= Charles Croke =

English priest & academic

Charles Croke (died 1657) was an English clergyman and Gresham Professor of Rhetoric.

==Life==
He was the third son of Sir John Croke, and was admitted student of Christ Church, Oxford, on 5 January 1604. He proceeded B.A. (1608), M.A.(1611), B.D. and D.D. (1625). He was tutor of his college, and held the professorship of rhetoric at Gresham College, London, from 1613 to 1619. He was junior proctor (1613), and fellow of Eton College (1617–1621).

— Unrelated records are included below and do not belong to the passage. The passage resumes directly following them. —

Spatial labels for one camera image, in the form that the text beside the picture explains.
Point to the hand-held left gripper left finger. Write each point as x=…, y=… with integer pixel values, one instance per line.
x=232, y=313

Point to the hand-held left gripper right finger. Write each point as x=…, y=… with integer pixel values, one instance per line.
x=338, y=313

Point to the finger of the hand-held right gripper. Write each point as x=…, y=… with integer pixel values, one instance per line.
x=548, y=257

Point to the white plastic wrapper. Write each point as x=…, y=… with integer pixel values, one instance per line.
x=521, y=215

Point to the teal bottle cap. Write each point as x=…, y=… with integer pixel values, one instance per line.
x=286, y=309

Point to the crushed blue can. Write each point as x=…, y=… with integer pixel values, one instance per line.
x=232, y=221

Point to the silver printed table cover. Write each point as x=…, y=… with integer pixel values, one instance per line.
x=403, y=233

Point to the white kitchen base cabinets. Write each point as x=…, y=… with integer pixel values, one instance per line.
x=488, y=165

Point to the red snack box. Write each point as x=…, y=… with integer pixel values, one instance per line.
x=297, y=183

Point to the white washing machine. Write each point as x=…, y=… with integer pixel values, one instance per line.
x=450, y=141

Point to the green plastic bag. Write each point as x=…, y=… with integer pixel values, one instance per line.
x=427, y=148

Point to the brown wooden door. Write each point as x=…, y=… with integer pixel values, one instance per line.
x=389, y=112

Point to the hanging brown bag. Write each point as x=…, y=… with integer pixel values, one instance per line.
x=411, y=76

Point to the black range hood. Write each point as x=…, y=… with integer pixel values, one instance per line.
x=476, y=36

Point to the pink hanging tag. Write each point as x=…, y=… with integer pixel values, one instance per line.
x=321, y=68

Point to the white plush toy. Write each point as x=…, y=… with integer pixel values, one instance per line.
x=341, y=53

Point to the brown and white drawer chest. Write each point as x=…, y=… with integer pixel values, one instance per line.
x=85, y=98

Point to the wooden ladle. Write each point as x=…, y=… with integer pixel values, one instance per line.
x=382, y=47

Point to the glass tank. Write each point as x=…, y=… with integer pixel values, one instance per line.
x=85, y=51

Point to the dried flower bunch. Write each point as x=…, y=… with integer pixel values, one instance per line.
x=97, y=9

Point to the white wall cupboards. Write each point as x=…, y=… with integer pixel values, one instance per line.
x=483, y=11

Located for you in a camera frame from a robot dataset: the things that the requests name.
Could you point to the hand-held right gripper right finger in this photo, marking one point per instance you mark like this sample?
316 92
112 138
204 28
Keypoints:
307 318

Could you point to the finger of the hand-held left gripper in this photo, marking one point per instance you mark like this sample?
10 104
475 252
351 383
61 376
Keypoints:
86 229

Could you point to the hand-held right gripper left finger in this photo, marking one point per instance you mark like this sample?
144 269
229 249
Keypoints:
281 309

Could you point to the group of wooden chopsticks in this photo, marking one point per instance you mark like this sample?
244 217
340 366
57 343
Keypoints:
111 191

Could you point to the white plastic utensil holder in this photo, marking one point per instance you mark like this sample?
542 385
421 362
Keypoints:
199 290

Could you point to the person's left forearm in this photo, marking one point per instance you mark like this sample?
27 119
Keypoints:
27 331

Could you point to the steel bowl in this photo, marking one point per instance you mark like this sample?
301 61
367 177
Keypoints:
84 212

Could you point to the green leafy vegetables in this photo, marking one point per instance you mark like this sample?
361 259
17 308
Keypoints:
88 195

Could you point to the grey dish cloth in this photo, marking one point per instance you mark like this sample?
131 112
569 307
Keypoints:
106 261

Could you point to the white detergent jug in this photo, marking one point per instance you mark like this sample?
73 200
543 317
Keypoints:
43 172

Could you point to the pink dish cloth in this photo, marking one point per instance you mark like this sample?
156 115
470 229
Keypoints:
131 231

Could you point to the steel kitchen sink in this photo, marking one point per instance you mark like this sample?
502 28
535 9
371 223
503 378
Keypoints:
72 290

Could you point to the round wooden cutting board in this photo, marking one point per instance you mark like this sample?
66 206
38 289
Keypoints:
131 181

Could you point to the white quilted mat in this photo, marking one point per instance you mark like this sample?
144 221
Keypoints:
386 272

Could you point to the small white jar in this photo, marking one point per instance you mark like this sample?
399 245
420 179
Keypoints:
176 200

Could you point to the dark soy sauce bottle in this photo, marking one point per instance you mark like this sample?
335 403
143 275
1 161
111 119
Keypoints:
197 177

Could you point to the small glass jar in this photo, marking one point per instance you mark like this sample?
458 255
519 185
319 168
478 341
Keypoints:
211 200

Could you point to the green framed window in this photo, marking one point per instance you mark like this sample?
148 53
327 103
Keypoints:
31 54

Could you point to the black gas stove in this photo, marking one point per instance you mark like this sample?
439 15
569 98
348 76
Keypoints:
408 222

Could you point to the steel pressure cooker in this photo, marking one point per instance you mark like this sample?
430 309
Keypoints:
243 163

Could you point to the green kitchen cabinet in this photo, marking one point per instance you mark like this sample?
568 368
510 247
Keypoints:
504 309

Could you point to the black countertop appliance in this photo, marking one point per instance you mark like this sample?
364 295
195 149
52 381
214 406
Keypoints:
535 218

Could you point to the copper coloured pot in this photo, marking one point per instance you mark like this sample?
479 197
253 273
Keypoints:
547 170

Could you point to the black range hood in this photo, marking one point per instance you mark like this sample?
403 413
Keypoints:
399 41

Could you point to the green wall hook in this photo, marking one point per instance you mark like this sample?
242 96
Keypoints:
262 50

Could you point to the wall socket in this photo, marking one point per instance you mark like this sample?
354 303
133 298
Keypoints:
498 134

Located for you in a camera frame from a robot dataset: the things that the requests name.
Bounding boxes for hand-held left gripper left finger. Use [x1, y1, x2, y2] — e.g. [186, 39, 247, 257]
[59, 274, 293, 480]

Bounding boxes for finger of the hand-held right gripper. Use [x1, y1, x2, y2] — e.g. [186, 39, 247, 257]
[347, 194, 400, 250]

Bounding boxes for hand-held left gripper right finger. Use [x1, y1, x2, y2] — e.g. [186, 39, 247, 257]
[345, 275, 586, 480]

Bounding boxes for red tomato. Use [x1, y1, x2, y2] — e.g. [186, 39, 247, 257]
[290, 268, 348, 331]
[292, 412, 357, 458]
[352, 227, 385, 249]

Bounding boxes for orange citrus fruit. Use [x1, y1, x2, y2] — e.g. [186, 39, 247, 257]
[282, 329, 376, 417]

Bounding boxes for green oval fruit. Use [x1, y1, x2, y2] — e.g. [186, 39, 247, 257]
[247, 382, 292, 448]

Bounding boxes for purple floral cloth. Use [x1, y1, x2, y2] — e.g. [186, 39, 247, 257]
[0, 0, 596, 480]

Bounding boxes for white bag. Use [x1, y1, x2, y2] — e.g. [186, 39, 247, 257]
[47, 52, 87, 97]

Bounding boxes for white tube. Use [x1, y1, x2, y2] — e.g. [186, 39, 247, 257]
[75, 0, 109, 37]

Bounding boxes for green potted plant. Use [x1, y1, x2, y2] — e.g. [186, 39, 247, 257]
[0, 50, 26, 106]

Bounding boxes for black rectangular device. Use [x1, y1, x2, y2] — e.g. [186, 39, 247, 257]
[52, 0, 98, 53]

He became rector of Waterstock, Oxfordshire, on the presentation of his uncle, Sir George Croke, on 24 June 1616, and rector of Agmondisham, Buckinghamshire, in 1621. He took private pupils at Agmondisham, and among them were Sir William Drake, Sir Robert Croke, John Gregory, and Henry Curwen, son of Sir Patricius Curwen. Curwen died while in Croke's charge, and Croke published a memorial sermon. Later there were George Savile from 1641, and Charles Bertie who was attending the school when Croke closed it at the end of 1650.

At the end of his life Croke went to Ireland, having petitioned Oliver Cromwell for leave to bring Edward Terry (son of Edward Terry the travel writer) to Amersham in his place. He died at Carlow 10 April 1657.